What natural son does not admire father so much that he wants to look like him, imitate him, and some day grow up and be just like Dad. The natural child never fully attains that ambition; we do. We become like our Father in heaven. Our soul languishes in longing for the living God. When shall I come and behold His face in righteousness?
Because of our likeness we shall see Him as He is. Now we still look into the mirror of the holy Scriptures, which fully serve our present purpose, yet always leave us with our problems. At the same time that mirror does something to us. It exposes our littleness, our insignificance, and the horror of our sins. As we stare upon our sinful image we see behind us, as it were, the glorious image of our resurrected Lord, the Lord of glory, the Lamb for sinners slain. He speaks to us through that mirror, and by His Spirit in our hearts assures us that His righteousness is our righteousness, and His blessed resurrection life is ours forever. As we look and listen we are changed, transformed into the likeness of that glorious image of Christ, taking on holiness and righteousness in the true knowledge of Father.
If that Word is so powerful and so glorious in its revelation, how much more the wonder of grace when we shall see God in the face of Jesus Christ, yes, God exactly as He is in all His fulness. No, no man can see the Infinite, the Eternal, the Omnipresent Spirit Who dwells in the dazzling brightness of His own holiness. Yet our God will reveal Himself continuously in the face of Jesus Christ, so that we will know Him, even as we are known by Him.

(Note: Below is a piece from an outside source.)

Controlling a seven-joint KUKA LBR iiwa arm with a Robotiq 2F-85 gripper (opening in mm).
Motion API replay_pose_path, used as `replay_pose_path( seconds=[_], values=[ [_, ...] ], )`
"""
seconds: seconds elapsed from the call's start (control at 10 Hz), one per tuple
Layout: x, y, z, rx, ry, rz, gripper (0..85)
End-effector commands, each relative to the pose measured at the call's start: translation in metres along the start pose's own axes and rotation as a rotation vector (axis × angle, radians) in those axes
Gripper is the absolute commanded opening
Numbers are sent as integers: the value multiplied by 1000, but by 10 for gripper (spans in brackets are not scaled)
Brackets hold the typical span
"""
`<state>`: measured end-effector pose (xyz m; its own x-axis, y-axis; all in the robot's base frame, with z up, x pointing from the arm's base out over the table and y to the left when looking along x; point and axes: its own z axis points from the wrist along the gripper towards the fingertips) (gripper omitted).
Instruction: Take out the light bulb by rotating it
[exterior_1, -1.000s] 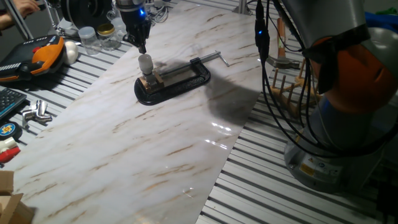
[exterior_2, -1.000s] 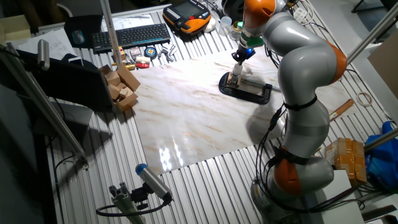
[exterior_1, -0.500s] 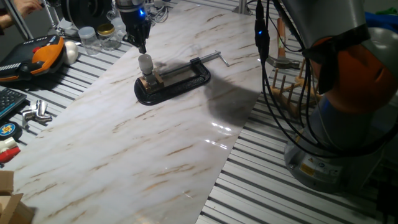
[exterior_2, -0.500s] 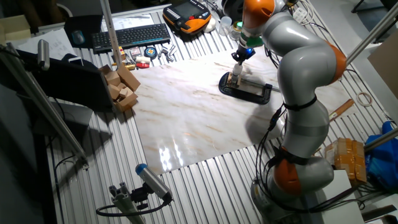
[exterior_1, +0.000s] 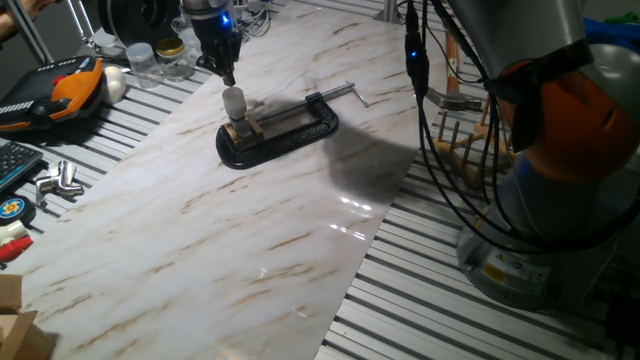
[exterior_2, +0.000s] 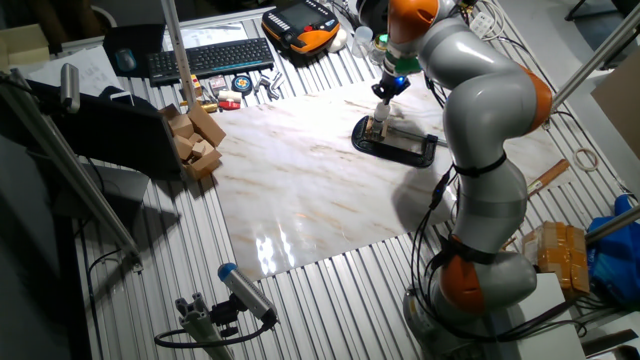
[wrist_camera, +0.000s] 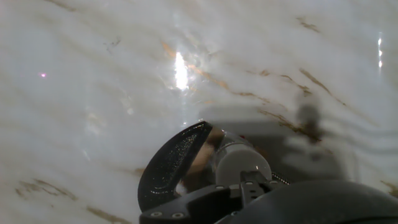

O the wonder! Adam knew God the moment he opened his eyes in paradise. He saw and heard the word of God in every tree, plant, bird, four-footed animal and creeping things. Yes, he heard the word of God in the sun, and moon, and stars. He could take that word upon his lips, repeating after God the name that God placed upon the creature. As all creation joined the angels in singing the Maker’s praise, Adam and Eve joined in a symphony of adoration.
If Adam could see and hear God’s word in paradise, how much more glorious will be the revelation, how much clearer our vision and our hearing in the new creation! We will see God, hear Him, smell Him, taste Him, feel Him, touch Him, sense Him in every heavenly creature. We will see how each creature is related to the other, how they are all related to us, how they all, including the angels, serve us as the Church, Christ’s Body, that we in Christ may show forth the glories, the virtues, the praises of our God!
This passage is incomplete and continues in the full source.